• **Required action**
The string "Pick" appears in some lines of the entries that follow; copy each such line.

[Data extracted from a collection]
============

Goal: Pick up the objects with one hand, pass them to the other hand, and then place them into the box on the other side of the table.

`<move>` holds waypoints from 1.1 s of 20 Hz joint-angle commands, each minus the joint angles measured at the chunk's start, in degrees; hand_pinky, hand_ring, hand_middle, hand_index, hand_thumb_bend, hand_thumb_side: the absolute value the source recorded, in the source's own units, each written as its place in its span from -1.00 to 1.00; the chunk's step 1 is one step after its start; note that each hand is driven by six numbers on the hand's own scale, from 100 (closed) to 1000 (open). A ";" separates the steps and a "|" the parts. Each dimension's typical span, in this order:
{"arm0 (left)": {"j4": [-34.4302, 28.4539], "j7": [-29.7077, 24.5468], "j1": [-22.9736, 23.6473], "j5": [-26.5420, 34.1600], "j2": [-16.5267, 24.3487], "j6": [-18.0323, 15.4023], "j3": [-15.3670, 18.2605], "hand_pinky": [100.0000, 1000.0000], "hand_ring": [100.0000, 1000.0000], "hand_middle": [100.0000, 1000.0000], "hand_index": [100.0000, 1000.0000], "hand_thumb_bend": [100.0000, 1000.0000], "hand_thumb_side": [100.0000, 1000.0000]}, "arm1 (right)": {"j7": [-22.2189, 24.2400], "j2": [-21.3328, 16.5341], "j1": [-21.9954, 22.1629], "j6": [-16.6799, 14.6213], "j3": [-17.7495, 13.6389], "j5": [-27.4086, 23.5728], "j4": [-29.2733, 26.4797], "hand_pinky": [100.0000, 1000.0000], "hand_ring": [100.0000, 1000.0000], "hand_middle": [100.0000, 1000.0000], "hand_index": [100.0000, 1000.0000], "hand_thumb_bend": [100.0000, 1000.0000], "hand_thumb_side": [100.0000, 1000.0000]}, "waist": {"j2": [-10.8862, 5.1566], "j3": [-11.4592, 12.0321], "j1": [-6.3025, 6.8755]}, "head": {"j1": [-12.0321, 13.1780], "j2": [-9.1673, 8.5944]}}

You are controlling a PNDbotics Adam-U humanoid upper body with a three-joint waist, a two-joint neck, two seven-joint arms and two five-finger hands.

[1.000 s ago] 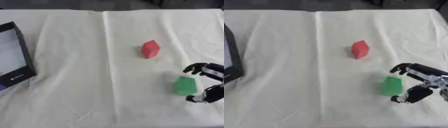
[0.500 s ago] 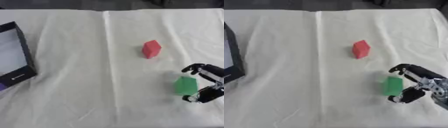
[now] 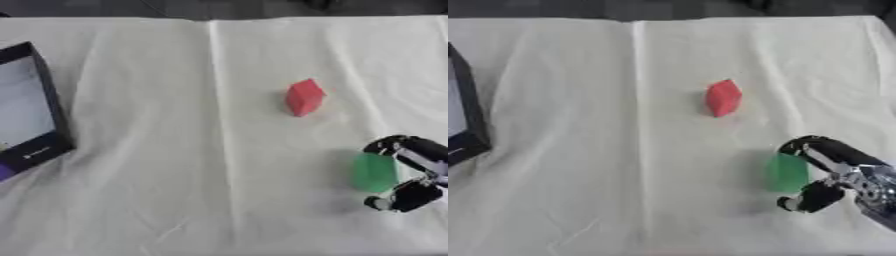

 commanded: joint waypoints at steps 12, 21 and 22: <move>-0.99 -0.40 -0.39 -0.39 0.78 -0.14 0.33 0.81 0.72 0.32 0.49 -1.00 0.52 | -2.32 0.22 -1.76 2.71 0.01 0.15 -0.82 0.63 0.38 0.12 0.26 -1.00 -1.00 | -0.69 0.20 0.11 | -0.11 -0.26; -0.99 -1.36 -1.41 0.07 1.44 0.83 -0.30 0.80 0.70 0.32 0.48 -1.00 0.50 | -12.21 4.66 -10.58 -5.71 -3.95 7.29 -0.82 0.49 0.12 0.00 0.10 -1.00 -1.00 | -1.50 -0.29 0.33 | 1.45 -0.19; -0.99 -1.72 -1.86 0.30 1.59 1.32 -0.55 0.80 0.70 0.32 0.49 -1.00 0.50 | -12.77 5.23 -11.93 -6.94 -3.77 9.35 -0.82 0.49 0.12 0.00 0.10 -1.00 -1.00 | -1.63 -0.31 0.37 | 1.74 -0.20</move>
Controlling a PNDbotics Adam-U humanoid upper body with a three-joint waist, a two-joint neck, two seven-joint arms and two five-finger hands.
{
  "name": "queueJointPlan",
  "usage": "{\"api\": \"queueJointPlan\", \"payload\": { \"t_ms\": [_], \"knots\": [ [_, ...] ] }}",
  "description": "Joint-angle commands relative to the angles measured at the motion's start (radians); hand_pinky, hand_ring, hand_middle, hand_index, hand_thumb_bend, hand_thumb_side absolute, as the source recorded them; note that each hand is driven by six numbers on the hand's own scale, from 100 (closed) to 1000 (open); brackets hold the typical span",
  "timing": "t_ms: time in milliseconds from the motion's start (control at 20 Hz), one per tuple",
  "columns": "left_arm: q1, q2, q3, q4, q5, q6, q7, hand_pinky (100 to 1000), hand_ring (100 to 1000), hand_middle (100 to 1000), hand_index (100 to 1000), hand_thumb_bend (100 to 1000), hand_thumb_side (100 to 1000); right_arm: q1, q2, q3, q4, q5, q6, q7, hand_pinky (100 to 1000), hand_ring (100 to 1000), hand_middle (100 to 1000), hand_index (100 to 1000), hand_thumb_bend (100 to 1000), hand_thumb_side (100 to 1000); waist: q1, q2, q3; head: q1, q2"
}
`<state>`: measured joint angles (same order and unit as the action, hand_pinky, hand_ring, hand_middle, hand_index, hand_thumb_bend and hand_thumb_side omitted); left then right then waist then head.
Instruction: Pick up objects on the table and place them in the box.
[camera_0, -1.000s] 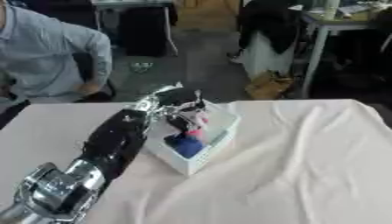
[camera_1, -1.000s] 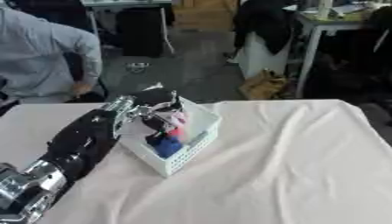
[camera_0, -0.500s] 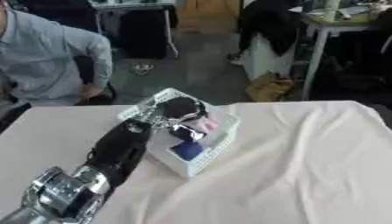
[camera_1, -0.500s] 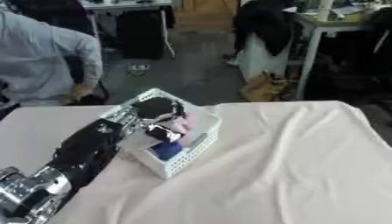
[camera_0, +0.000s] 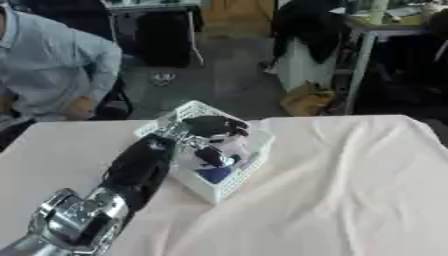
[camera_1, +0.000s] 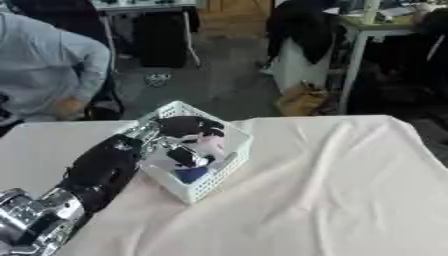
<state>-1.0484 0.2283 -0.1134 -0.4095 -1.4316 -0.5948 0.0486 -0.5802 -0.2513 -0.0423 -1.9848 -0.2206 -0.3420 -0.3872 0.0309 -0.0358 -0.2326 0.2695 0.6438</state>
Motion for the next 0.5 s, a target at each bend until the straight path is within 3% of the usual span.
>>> {"api": "queueJointPlan", "payload": {
  "t_ms": [50, 500],
  "knots": [
    [-0.029, 0.016, 0.006, -0.034, -0.003, 0.013, 0.015, 1000, 1000, 1000, 1000, 351, 709, -0.019, -0.006, 0.000, -0.015, -0.002, 0.001, 0.002, 823, 876, 748, 770, 100, 939, 0.011, 0.001, 0.000, 0.003, 0.000],
    [-0.037, 0.021, 0.005, -0.064, -0.018, 0.070, 0.133, 1000, 1000, 1000, 1000, 377, 647, -0.017, -0.007, -0.001, -0.015, -0.003, 0.002, 0.002, 823, 875, 747, 769, 100, 941, 0.011, 0.000, 0.001, 0.005, 0.003]
  ]
}}
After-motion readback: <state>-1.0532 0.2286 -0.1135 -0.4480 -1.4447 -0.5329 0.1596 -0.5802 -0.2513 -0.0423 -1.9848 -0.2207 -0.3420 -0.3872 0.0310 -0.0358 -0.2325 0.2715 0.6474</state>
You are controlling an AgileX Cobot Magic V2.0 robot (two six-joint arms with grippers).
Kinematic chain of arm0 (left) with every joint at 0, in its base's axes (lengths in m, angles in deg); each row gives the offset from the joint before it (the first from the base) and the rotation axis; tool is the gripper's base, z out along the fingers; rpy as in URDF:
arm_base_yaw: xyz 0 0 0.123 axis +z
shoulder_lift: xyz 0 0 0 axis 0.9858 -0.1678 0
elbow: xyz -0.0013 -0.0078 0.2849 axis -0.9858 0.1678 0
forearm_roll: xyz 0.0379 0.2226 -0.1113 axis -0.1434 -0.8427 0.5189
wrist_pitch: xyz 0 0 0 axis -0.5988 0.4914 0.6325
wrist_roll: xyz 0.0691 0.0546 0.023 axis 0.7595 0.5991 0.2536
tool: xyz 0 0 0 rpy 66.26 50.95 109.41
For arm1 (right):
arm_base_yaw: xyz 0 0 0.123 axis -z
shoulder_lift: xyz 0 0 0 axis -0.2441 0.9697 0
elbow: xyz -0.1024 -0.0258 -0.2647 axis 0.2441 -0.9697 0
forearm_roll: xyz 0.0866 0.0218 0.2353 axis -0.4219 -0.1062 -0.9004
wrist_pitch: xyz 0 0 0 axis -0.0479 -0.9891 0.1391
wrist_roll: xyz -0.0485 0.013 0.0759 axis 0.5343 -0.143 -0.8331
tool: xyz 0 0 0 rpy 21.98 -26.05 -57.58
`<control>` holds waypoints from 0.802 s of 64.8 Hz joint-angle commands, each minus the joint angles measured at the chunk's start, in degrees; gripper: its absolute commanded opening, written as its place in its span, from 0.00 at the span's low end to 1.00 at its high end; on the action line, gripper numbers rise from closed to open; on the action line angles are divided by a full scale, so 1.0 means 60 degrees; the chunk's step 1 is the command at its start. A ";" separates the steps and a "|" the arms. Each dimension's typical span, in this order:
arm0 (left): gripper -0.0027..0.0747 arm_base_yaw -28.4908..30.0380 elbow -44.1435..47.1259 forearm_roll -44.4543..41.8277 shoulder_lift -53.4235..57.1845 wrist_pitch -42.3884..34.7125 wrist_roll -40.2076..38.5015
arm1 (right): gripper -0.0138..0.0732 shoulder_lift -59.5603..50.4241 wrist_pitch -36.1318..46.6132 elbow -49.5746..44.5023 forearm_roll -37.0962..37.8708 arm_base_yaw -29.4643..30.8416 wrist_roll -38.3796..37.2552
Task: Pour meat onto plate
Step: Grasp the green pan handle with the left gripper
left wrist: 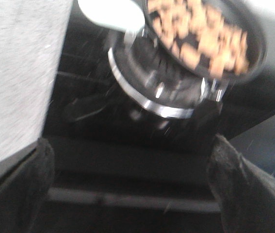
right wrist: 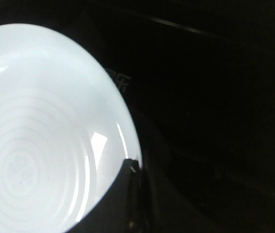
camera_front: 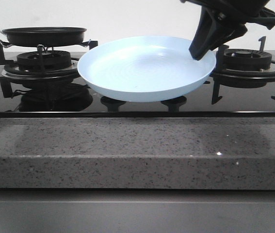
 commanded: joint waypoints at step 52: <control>0.83 0.0318 -0.2584 0.7087 -0.4468 0.0223 0.2121 | 0.02 -0.0407 0.0434 0.0217 -0.0287 0.0030 0.0079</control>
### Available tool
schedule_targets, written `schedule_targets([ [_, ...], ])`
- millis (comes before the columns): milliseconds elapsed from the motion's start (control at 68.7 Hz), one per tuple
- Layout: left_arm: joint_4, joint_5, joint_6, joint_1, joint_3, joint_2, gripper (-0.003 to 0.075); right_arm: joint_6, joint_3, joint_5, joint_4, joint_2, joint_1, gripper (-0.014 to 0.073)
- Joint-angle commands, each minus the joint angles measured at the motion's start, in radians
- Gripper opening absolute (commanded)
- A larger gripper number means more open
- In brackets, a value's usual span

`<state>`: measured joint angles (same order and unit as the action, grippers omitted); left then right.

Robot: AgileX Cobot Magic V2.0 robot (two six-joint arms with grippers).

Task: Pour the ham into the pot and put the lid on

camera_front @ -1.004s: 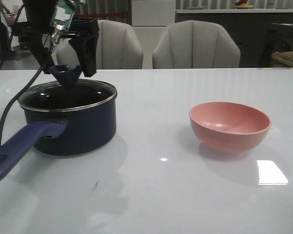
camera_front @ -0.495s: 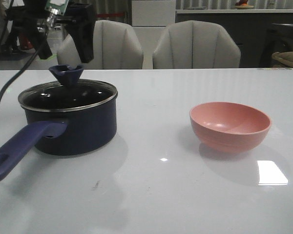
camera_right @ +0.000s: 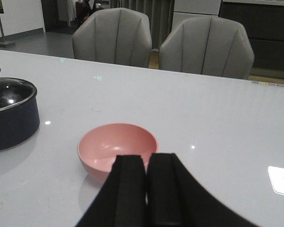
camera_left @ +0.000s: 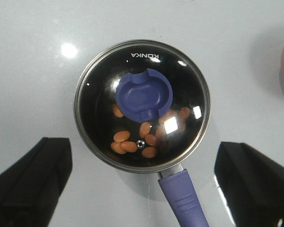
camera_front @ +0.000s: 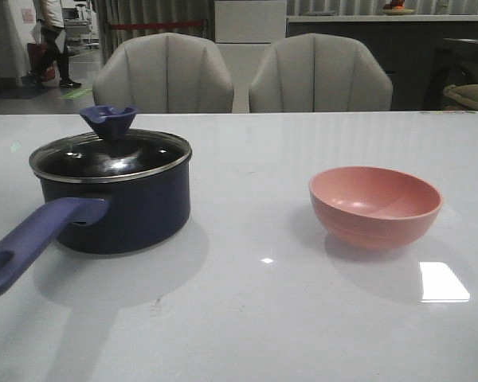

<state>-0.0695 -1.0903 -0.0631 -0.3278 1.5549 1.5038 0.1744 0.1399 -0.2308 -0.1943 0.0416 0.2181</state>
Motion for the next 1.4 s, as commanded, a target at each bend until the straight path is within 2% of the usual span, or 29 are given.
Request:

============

• **Task result**
Goal: Pick up the objects with one hand, pass them to the other hand, and then place them into the box on the other side of the table.
Instruction: Pick up objects on the table and place them in the box.

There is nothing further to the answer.